-
Notifications
You must be signed in to change notification settings - Fork 60
Description
Is your feature request related to a problem? Please describe.
Currently, starting Lightspeed Stack requires users to manually manage two separate processes:
- Start Llama Stack server:
export OPENAI_API_KEY=<key> && uv run llama stack run run.yaml - Start Lightspeed Stack:
make run
This creates several issues:
- Excessive documentation focus on middleware: Getting started guides, architecture diagrams, and tutorials spend significant time explaining Llama Stack configuration and startup, even though it's middleware that should be abstracted away
- High cognitive load: Users must understand and manage the middleware layer explicitly
- Tight Coupling: The current architecture tightly couples the user experience to a specific middleware
implementation (Llama Stack) - Future flexibility: Switching middleware in the future would require significant user-facing changes
Describe the solution you'd like
Single-command startup that abstracts middleware management:
OPENAI_API_KEY=<key> make run
This command should:
- Automatically start Llama Stack in the background (if needed)

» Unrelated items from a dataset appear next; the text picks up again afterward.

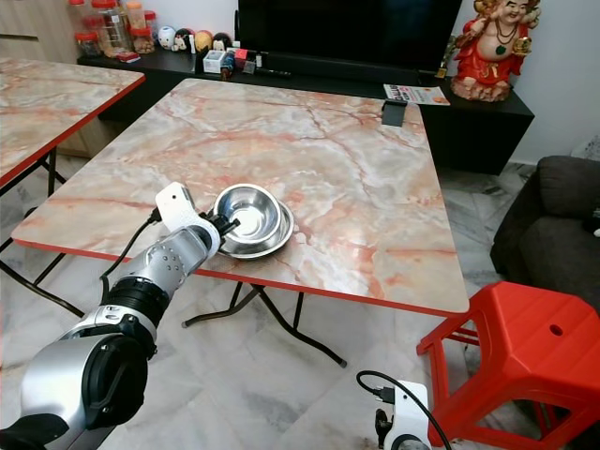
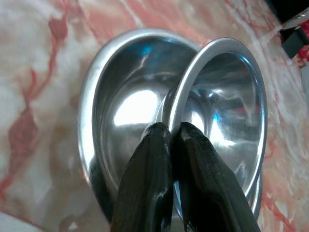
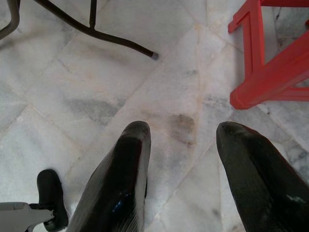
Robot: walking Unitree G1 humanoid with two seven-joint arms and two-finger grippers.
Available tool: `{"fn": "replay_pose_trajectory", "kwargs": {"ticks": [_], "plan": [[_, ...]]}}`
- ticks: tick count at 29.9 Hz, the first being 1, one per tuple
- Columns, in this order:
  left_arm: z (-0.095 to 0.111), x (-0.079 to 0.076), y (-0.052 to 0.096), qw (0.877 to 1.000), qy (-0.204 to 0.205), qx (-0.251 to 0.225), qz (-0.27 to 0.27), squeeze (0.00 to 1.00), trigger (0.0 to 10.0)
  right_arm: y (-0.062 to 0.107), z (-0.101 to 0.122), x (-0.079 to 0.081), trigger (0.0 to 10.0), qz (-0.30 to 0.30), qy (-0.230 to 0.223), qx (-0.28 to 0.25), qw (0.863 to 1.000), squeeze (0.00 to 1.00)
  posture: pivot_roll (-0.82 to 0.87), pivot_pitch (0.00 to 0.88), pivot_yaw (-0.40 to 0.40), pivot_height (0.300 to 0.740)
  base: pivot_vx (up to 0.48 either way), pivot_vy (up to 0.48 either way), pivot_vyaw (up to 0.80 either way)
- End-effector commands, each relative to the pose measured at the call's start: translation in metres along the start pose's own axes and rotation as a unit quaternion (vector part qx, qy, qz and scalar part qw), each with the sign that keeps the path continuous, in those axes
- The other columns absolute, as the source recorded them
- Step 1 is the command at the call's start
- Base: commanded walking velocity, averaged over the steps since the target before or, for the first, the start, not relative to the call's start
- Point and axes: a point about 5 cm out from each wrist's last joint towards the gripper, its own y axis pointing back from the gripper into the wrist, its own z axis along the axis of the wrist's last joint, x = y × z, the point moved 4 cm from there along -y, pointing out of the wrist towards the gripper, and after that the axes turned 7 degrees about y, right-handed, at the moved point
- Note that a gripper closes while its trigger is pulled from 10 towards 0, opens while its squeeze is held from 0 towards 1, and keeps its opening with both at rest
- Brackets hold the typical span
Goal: Setting the table
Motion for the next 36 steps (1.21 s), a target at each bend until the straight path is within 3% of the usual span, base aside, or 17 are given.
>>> {"fn": "replay_pose_trajectory", "kwargs": {"ticks": [1, 9, 32, 33, 34, 36], "plan": [[0.006, -0.009, 0.0, 1.0, 0.012, -0.011, -0.003, 0.0, 10.0, 0.0, 0.001, -0.006, 10.0, -0.01, -0.005, -0.003, 1.0, 0.0, -0.03, 0.0, -0.058, 0.725, 0.0, 0.0, 0.0], [0.008, -0.001, -0.001, 0.999, 0.03, -0.025, 0.025, 0.0, 10.0, 0.001, -0.001, -0.008, 10.0, -0.011, -0.005, -0.002, 1.0, 0.0, -0.04, 0.0, -0.06, 0.725, 0.0, 0.0, 0.0], [-0.004, 0.004, -0.001, 0.998, 0.056, -0.01, 0.035, 0.0, 10.0, 0.005, -0.015, -0.016, 10.0, -0.02, -0.004, 0.007, 1.0, 0.0, -0.07, 0.0, -0.059, 0.725, 0.0, 0.0, 0.0], [-0.004, 0.004, -0.001, 0.998, 0.057, -0.011, 0.036, 0.66, 10.0, 0.005, -0.015, -0.017, 10.0, -0.02, -0.004, 0.008, 1.0, 0.0, -0.07, 0.0, -0.059, 0.725, 0.0, 0.0, 0.0], [-0.004, 0.004, -0.001, 0.998, 0.057, -0.012, 0.036, 0.91, 10.0, 0.005, -0.015, -0.017, 10.0, -0.02, -0.004, 0.007, 1.0, 0.0, -0.07, 0.0, -0.059, 0.725, 0.0, 0.0, 0.0], [-0.004, 0.004, -0.001, 0.998, 0.057, -0.012, 0.035, 0.96, 10.0, 0.005, -0.014, -0.017, 10.0, -0.021, -0.005, 0.007, 1.0, 0.0, -0.07, 0.0, -0.058, 0.725, 0.0, 0.0, 0.0]]}}
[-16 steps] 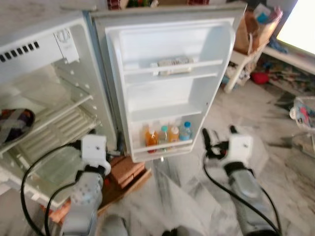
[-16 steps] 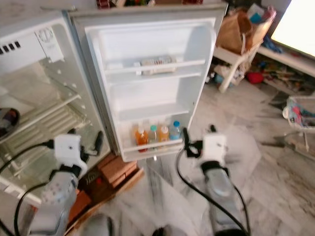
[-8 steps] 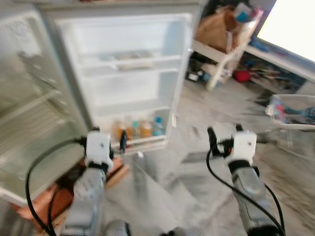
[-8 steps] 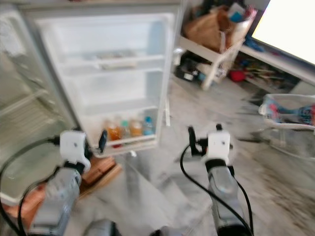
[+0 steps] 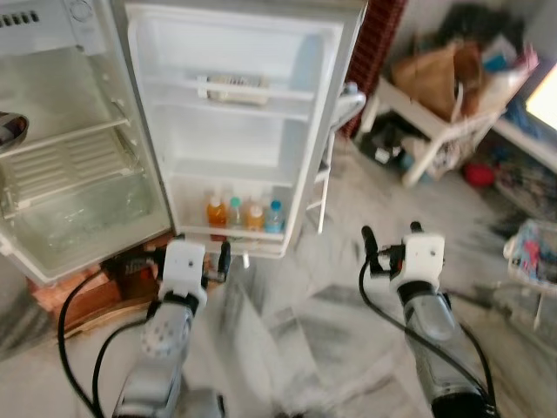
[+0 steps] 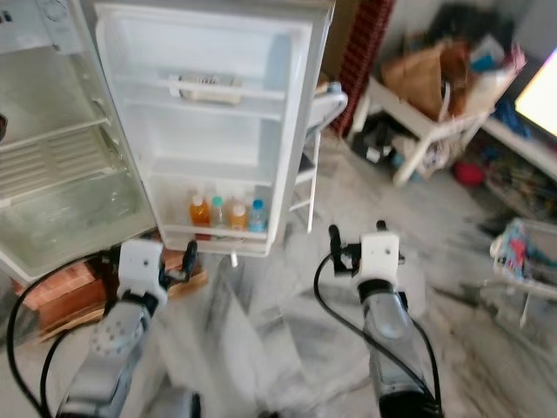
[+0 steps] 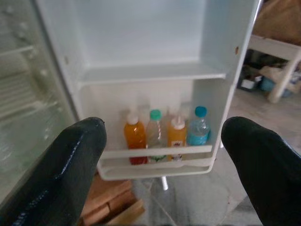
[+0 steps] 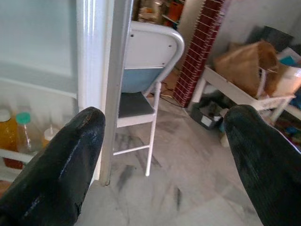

- Start Lightspeed Stack main service
- Handle graceful shutdown of both processes
- Provide unified logging/status output
- Validate configuration before starting
Expected Benefits
- Simplified documentation: Focus on Lightspeed Stack features, not middleware setup
- Better abstraction: Middleware becomes an implementation detail
- Future-proof architecture: Switching middleware doesn't change user-facing startup process
Describe alternatives you've considered
Option 1: Python Subprocess Management
Create a launcher script (scripts/start.py) that:
- Validates configuration
- Starts Llama Stack as subprocess
- Monitors health endpoints
- Starts Lightspeed Stack
- Handles SIGTERM/SIGINT for graceful shutdown
Option 2: Process Management in Makefile
run:
@echo "Starting Lightspeed Stack..."
@# Start Llama Stack in background
@UV run llama stack run run.yaml > .llama_stack.log 2>&1 & echo $$! > .llama_stack.pid
@sleep 2 # Wait for Llama Stack to be ready
@# Start Lightspeed Stack
@UV run src/lightspeed_stack.py
@# Cleanup on exit
@Kill cat .llama_stack.pid 2>/dev/null || true
Option 3: Use Existing Container Orchestration
Leverage the existing docker-compose.yaml for local development:
make run # calls: podman compose up
Acceptance Criteria
- Users can start both services with single command: OPENAI_API_KEY= make run
- Llama Stack automatically starts in the background (when using service mode)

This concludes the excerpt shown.